Darwin’s CEO Noam Maital explores how AI’s massive appetite for DRAM is monopolizing global supply and diverting critical silicon away from traditional consumer electronics. This structural shift is set to drive up costs for smartphones and laptops as the rising price of semiconductor "intelligence" eventually hits the consumer’s wallet.

In September of last year, OpenAI quietly locked in close to 900,000 DRAM wafers, a volume so large it represents roughly 40 percent of global monthly production, and that single number should fundamentally change how we think about the AI moment we are living through. This is not a story about prompts or model releases or viral demos. It is a story about factories, long-term supply contracts, and a finite amount of ultra-purified silicon being redirected at unprecedented scale toward a small number of AI platforms. While the public conversation remains enchanted by what generative AI can do, the real action is happening far from the spotlight, inside fabs in South Korea and Taiwan, where decisions made today will quietly shape prices, availability, and trade-offs across the global economy for years to come.
To understand why this matters, you have to understand what DRAM actually is. Dynamic Random Access Memory is not storage, and it is not optional. It is the short-term working memory of every modern computing system, the place where data lives while it is actively being processed. On a smartphone, DRAM is what lets you switch between apps without lag. On a laptop, it is the difference between a smooth day of work and a spinning wheel of death. In large language models, DRAM is even more critical. Every word predicted, every intermediate calculation, every layer of reasoning briefly lives in memory before disappearing. Intelligence at scale is impossible without massive, fast, and reliable DRAM.
The scale at which AI systems consume this memory is unlike anything the semiconductor industry was designed for. A single advanced AI accelerator today may rely on 80 gigabytes or more of high-bandwidth memory just to operate efficiently. Training or running a frontier model requires tens of thousands of these accelerators working in parallel. That translates into a demand profile that dwarfs traditional markets like PCs or smartphones. Global DRAM production in 2024 was roughly 2 million wafers per month. When one organization effectively reserves nearly half of that output, it is not a marginal shift. It is a structural one.
What makes this even more consequential is that these wafers are not flowing back into the general-purpose market. They are being tightly integrated into custom AI systems, optimized for specific workloads, and effectively removed from circulation. This is not a temporary spike that resolves itself in a quarter or two. It is a long-term reallocation of capacity away from consumer electronics, industrial systems, and automotive platforms and toward AI infrastructure that views compute as existential. When demand becomes this concentrated, prices stop being set by average buyers and start being set by whoever is willing to pay whatever it takes to avoid slowing down.
That dynamic has downstream consequences that extend far beyond AI labs. When hyperscale buyers are comfortable paying double or triple historical prices to secure memory supply, everyone else gets pushed down the priority list. Manufacturers building phones, appliances, medical devices, and vehicles suddenly face longer lead times and higher component costs. Design cycles stretch. Margins compress. Some products get delayed. Others quietly get more expensive. This is how a procurement decision made to support a new AI model eventually shows up in the price tag of a device sitting on a retail shelf.

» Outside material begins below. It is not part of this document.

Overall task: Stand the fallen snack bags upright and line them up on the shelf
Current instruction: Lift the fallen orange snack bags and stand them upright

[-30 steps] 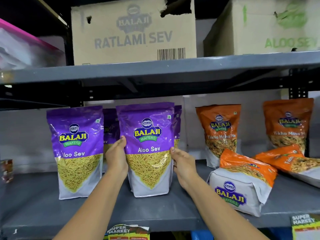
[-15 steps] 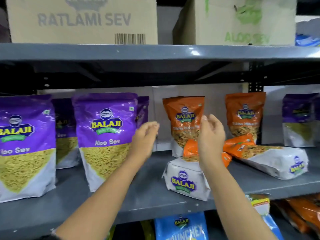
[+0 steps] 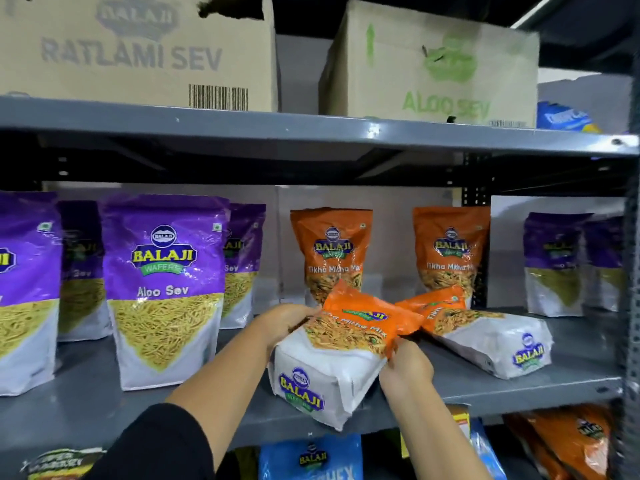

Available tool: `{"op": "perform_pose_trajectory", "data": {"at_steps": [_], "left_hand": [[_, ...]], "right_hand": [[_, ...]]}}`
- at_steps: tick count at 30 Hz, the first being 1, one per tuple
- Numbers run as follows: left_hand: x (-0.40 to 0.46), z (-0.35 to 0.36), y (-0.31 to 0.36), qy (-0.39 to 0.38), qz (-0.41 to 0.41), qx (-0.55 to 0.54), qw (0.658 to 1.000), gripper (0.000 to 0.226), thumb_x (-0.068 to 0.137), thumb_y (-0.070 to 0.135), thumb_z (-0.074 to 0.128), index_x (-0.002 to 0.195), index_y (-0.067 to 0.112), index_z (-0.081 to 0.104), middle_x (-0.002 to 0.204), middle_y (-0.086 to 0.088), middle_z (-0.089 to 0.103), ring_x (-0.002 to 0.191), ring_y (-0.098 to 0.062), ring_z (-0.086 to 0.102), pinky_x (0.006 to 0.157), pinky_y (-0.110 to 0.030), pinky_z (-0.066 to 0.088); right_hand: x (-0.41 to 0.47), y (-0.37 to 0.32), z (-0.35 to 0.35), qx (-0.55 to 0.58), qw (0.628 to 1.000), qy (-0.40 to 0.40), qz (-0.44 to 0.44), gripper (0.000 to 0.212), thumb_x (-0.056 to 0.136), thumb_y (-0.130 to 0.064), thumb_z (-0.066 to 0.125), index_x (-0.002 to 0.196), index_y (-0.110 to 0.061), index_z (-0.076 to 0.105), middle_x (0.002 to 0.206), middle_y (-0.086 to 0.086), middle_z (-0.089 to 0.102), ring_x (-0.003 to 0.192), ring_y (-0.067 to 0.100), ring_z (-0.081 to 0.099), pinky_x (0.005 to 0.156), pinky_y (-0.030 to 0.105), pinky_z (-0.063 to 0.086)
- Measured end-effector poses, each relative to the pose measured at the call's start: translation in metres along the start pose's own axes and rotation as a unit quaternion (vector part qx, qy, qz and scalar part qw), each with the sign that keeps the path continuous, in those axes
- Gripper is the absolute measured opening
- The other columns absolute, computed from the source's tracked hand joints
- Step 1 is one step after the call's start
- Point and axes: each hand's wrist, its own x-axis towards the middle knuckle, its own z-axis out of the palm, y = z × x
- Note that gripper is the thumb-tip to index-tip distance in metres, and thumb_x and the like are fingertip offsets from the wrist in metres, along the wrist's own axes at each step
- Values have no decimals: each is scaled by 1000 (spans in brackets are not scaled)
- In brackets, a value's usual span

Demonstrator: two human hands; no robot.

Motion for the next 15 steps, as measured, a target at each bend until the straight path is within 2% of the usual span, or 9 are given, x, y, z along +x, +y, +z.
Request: {"op": "perform_pose_trajectory", "data": {"at_steps": [1, 2, 3, 5, 6, 8, 10, 12, 15], "left_hand": [[-5, 2, 4, 6, 10, -23, 1000, 21, 93, 21, 67, 87, 1, 70, 66, -12, 74, 54, -24, 72, 50, -30, 59], [-12, 4, 8, 10, 16, -44, 999, 22, 93, 23, 66, 86, 2, 69, 66, -13, 74, 58, -25, 71, 58, -33, 60], [-18, 6, 12, 15, 21, -70, 997, 23, 93, 24, 66, 84, 3, 68, 66, -13, 73, 61, -26, 70, 64, -35, 59], [-31, 2, 20, 50, 74, -131, 987, 23, 92, 22, 67, 79, 2, 67, 61, -11, 72, 54, -22, 69, 59, -32, 58], [-35, -2, 22, 86, 114, -151, 978, 20, 90, 21, 69, 82, 2, 68, 64, -11, 74, 52, -21, 69, 56, -30, 58], [-51, -12, 24, 145, 181, -190, 954, 17, 87, 21, 73, 90, 5, 71, 80, -14, 77, 62, -22, 71, 63, -33, 58], [-65, -21, 24, 169, 231, -243, 927, 15, 88, 18, 72, 95, 5, 71, 91, -17, 77, 74, -25, 73, 73, -40, 61], [-73, -27, 21, 190, 251, -266, 911, 19, 88, 19, 71, 99, 4, 72, 101, -18, 77, 89, -29, 73, 86, -45, 60], [-76, -32, 16, 224, 263, -271, 898, 19, 86, 25, 74, 97, 9, 74, 107, -15, 77, 104, -30, 73, 95, -47, 57]], "right_hand": [[0, -2, -4, 88, 996, -27, 5, 37, 103, -13, 42, 135, 0, 54, 142, 19, 55, 132, 33, 51, 94, 29, 44], [8, -3, -3, 173, 982, -68, 38, 38, 103, -16, 47, 138, -1, 53, 140, 19, 58, 128, 33, 56, 89, 34, 47], [1, -3, -1, 172, 979, -108, 12, 42, 100, -20, 55, 139, -3, 53, 137, 18, 62, 121, 33, 62, 82, 40, 51], [6, -11, 2, 221, 965, -138, 19, 47, 92, -28, 68, 134, -7, 58, 125, 16, 71, 106, 32, 71, 75, 43, 58], [4, -16, 3, 218, 963, -158, 2, 48, 89, -30, 71, 130, -7, 61, 120, 16, 74, 102, 33, 72, 78, 47, 59], [-4, -32, 8, 196, 961, -185, -57, 43, 89, -28, 71, 123, -3, 65, 114, 18, 75, 101, 35, 74, 83, 52, 59], [-19, -53, 15, 196, 954, -199, -111, 34, 91, -20, 69, 116, 3, 67, 109, 20, 75, 96, 35, 74, 77, 49, 60], [-34, -69, 24, 154, 954, -206, -153, 26, 91, -18, 70, 108, 2, 70, 102, 18, 78, 91, 33, 76, 77, 50, 61], [-42, -81, 39, 103, 956, -199, -189, 14, 89, -21, 73, 94, -9, 73, 96, 12, 80, 90, 28, 78, 80, 47, 62]]}}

For everyday consumers, this all sounds abstract until it is not. Over the next few years, the impact will be subtle but persistent. Smartphones will get more expensive not because screens or cameras suddenly cost more, but because the memory inside them does. Laptops will see fewer aggressive discounts. Cars, already packed with electronics, will quietly absorb higher semiconductor costs into their sticker prices. Even household appliances, now increasingly computerized, will reflect the rising floor of compute costs. If the price of intelligence keeps rising at the silicon level, how long before we start feeling it everywhere else?